WHAT THE EXERCISE ASKS:
Could you count how many lines of the data include "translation" and answer with the number only?

RECORD SET below:

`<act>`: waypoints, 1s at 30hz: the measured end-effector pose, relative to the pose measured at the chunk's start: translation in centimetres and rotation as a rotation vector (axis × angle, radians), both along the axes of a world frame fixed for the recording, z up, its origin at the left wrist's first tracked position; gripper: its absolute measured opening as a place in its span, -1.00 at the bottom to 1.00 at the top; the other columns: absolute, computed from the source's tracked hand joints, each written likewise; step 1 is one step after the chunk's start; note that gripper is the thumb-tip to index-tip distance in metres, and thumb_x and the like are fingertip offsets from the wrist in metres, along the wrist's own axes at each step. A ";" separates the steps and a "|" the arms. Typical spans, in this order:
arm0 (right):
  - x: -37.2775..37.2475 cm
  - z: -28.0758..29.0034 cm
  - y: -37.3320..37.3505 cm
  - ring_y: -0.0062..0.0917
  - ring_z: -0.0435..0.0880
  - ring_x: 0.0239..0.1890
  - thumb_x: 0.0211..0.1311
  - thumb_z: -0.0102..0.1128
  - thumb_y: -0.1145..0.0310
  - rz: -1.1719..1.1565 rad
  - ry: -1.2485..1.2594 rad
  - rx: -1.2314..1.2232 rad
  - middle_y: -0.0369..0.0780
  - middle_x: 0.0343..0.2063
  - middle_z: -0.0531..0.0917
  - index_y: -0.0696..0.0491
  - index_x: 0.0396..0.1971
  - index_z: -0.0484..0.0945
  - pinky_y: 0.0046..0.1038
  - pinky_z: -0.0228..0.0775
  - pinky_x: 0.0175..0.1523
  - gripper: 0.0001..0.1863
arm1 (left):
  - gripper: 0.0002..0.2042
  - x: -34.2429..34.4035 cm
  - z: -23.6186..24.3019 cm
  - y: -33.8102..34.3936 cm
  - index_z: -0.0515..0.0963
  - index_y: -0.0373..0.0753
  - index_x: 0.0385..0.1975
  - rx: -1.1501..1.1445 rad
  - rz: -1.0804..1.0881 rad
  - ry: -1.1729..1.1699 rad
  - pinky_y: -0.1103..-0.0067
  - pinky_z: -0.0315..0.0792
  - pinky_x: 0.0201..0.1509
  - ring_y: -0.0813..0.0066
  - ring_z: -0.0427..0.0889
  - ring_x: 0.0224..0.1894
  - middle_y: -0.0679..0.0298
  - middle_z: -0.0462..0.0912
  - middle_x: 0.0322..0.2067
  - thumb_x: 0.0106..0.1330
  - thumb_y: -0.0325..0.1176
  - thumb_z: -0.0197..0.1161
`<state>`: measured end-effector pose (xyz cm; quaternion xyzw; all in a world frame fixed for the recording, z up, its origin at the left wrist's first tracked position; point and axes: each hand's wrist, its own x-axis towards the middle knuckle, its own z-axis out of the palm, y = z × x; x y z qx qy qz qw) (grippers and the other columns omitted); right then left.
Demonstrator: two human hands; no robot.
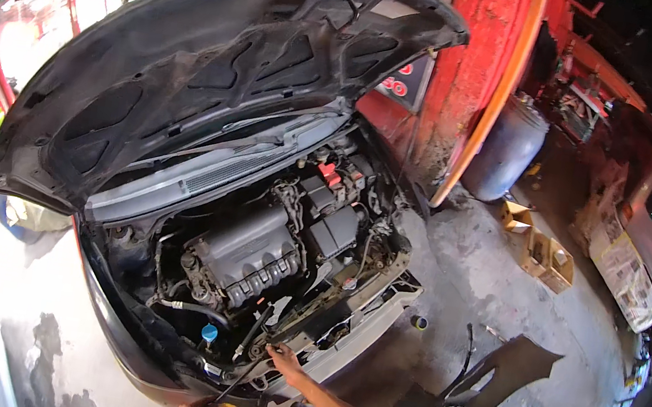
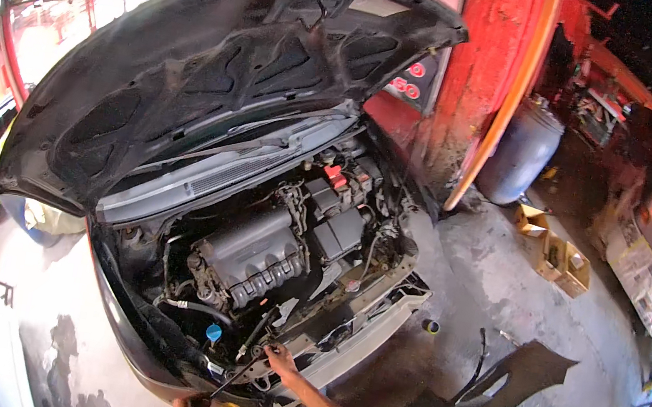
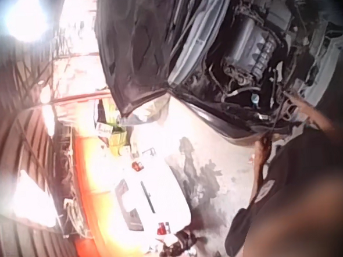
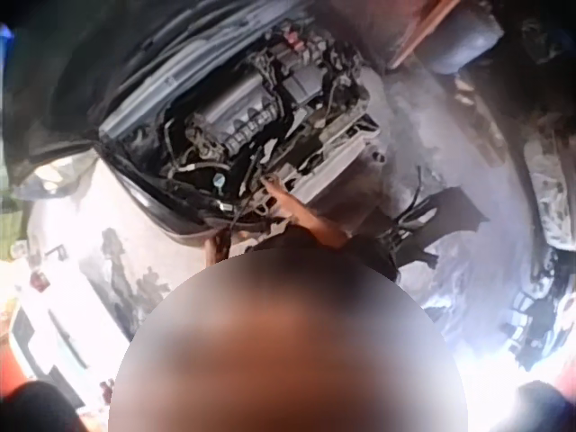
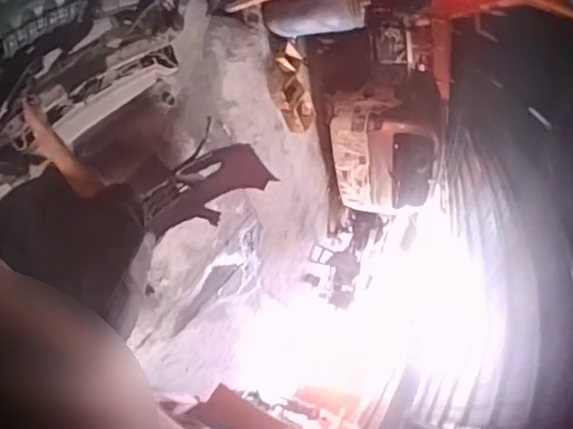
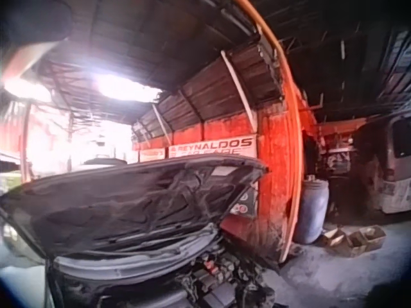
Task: Removing screws and detaching a vehicle headlight and bumper components.
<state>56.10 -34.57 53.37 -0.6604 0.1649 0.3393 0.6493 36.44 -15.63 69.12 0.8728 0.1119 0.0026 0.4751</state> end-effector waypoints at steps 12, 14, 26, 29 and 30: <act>-0.7 4.5 8.7 -0.76 0.54 -0.46 0.33 0.11 0.27 0.365 0.002 0.502 -0.46 -0.48 0.53 0.02 -0.18 0.59 -0.64 0.44 -0.40 -0.81 | -0.79 -3.1 11.7 1.2 0.62 -0.42 -0.31 -0.009 0.589 0.274 0.63 0.38 -0.33 0.66 0.50 -0.42 0.23 0.66 -0.50 0.28 -0.36 0.22; -3.2 4.1 10.9 -0.77 0.53 -0.44 0.31 0.13 0.30 0.358 0.050 0.551 -0.46 -0.49 0.54 0.03 -0.20 0.60 -0.63 0.44 -0.39 -0.83 | -0.82 -5.2 11.8 2.8 0.63 -0.40 -0.33 0.025 0.580 0.297 0.64 0.34 -0.42 0.68 0.44 -0.50 0.29 0.61 -0.58 0.27 -0.38 0.23; -13.7 5.0 23.0 -0.68 0.57 -0.44 0.29 0.06 0.36 0.167 0.195 0.441 -0.33 -0.30 0.63 0.07 0.15 0.42 -0.58 0.44 -0.27 -0.58 | -0.87 -8.6 8.5 18.0 0.61 -0.16 -0.27 0.485 0.167 0.242 0.38 0.47 -0.45 0.14 0.65 -0.49 0.10 0.64 -0.53 0.19 -0.41 0.23; -14.9 3.5 24.6 -0.67 0.57 -0.43 0.32 0.00 0.33 0.200 0.089 0.391 -0.28 -0.25 0.66 0.02 0.24 0.31 -0.54 0.45 -0.28 -0.52 | -0.85 -6.0 9.4 20.9 0.61 -0.14 -0.29 0.563 0.059 0.186 0.33 0.45 -0.44 0.05 0.61 -0.48 0.10 0.63 -0.54 0.13 -0.43 0.23; -15.0 3.4 25.1 -0.67 0.56 -0.45 0.32 0.00 0.29 0.240 0.084 0.326 -0.28 -0.27 0.67 -0.02 0.22 0.35 -0.55 0.44 -0.31 -0.54 | -0.84 -4.7 9.9 21.6 0.61 -0.13 -0.30 0.578 0.047 0.185 0.31 0.44 -0.44 0.02 0.59 -0.48 0.10 0.62 -0.55 0.11 -0.44 0.23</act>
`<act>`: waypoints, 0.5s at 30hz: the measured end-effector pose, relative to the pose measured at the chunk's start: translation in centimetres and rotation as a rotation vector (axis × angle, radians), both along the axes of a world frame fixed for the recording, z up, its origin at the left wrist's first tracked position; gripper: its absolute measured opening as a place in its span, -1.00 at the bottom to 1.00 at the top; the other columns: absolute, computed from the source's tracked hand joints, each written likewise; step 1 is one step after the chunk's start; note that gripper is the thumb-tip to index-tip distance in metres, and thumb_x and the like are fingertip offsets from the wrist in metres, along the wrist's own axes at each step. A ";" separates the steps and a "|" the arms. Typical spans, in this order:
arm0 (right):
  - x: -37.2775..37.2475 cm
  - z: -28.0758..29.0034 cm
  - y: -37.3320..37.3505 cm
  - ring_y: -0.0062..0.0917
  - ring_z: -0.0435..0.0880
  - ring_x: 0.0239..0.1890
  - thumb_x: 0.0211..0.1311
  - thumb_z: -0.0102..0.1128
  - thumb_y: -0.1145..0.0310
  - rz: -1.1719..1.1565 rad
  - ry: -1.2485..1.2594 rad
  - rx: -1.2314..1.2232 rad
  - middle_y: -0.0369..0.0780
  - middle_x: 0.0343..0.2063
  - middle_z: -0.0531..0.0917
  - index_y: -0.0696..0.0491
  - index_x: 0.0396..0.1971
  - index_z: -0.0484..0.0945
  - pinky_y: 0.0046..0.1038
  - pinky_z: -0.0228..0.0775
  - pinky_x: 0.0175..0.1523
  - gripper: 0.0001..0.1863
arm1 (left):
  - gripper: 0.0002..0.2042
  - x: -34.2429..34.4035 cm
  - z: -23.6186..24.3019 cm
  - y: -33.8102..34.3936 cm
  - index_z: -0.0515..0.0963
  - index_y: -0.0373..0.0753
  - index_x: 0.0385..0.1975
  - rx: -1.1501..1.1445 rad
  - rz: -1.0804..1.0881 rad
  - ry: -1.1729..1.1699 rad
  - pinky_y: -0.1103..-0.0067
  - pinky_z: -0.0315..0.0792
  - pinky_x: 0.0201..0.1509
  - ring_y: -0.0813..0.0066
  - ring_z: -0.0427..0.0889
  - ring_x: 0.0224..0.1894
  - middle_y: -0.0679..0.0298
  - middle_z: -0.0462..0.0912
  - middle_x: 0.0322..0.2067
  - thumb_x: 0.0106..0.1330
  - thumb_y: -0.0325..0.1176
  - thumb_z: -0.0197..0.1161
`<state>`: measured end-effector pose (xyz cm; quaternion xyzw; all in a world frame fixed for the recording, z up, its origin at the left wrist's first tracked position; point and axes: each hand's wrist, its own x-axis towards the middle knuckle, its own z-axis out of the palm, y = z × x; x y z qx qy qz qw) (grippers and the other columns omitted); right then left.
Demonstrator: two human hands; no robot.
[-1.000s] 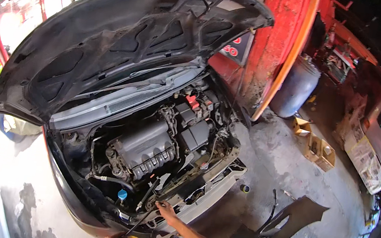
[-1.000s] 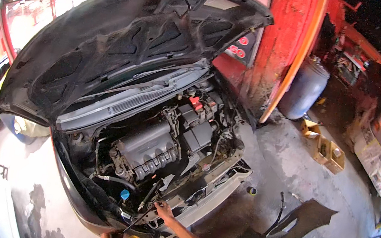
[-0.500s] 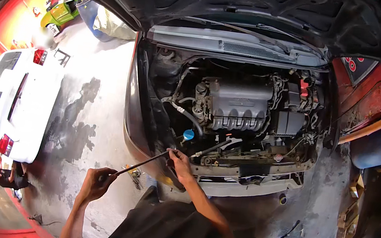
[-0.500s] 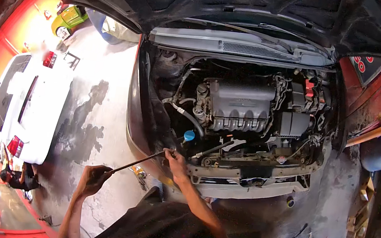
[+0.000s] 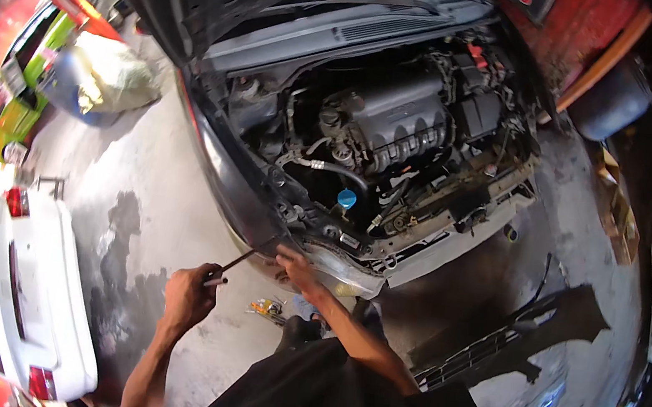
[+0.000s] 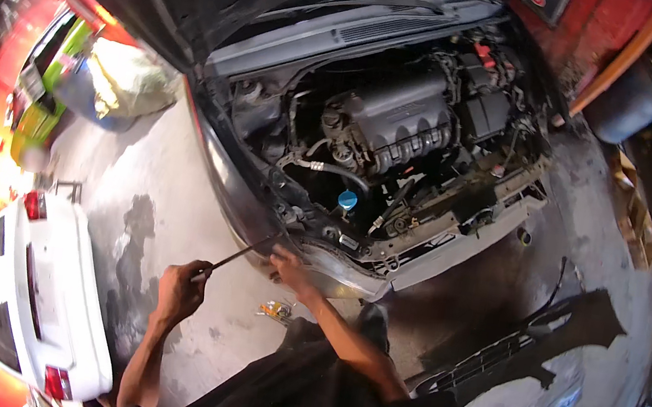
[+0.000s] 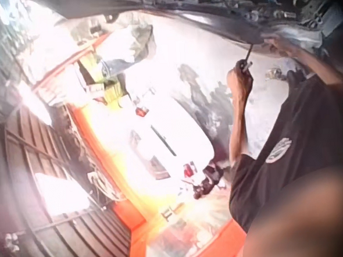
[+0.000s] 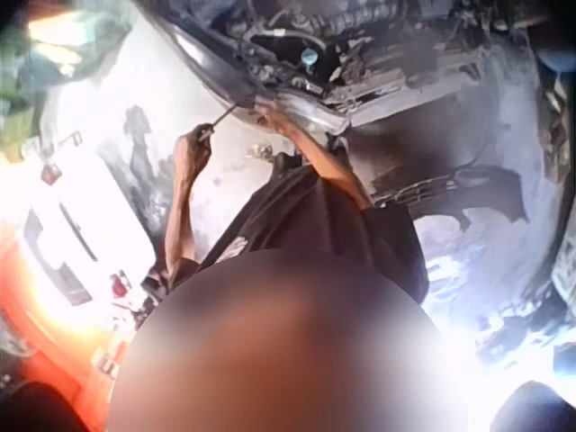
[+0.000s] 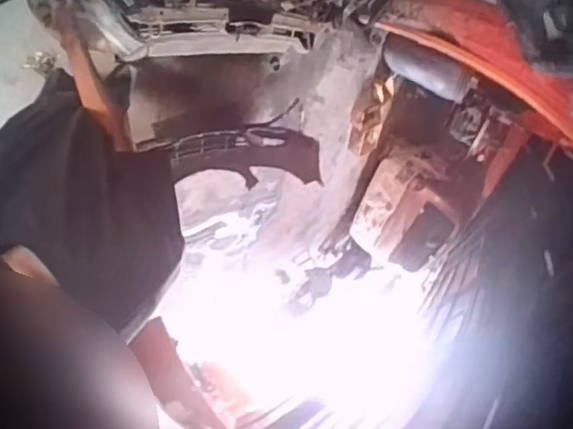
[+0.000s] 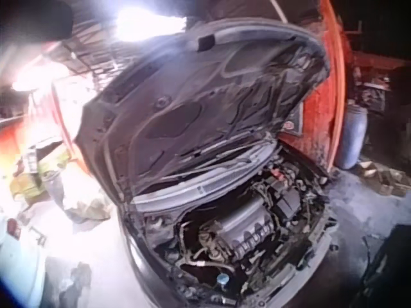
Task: Removing screws and detaching a vehicle headlight and bumper components.
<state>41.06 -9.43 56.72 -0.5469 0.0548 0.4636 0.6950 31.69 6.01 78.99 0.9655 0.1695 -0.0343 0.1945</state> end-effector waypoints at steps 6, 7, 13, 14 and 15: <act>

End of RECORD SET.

TASK SOLUTION:
2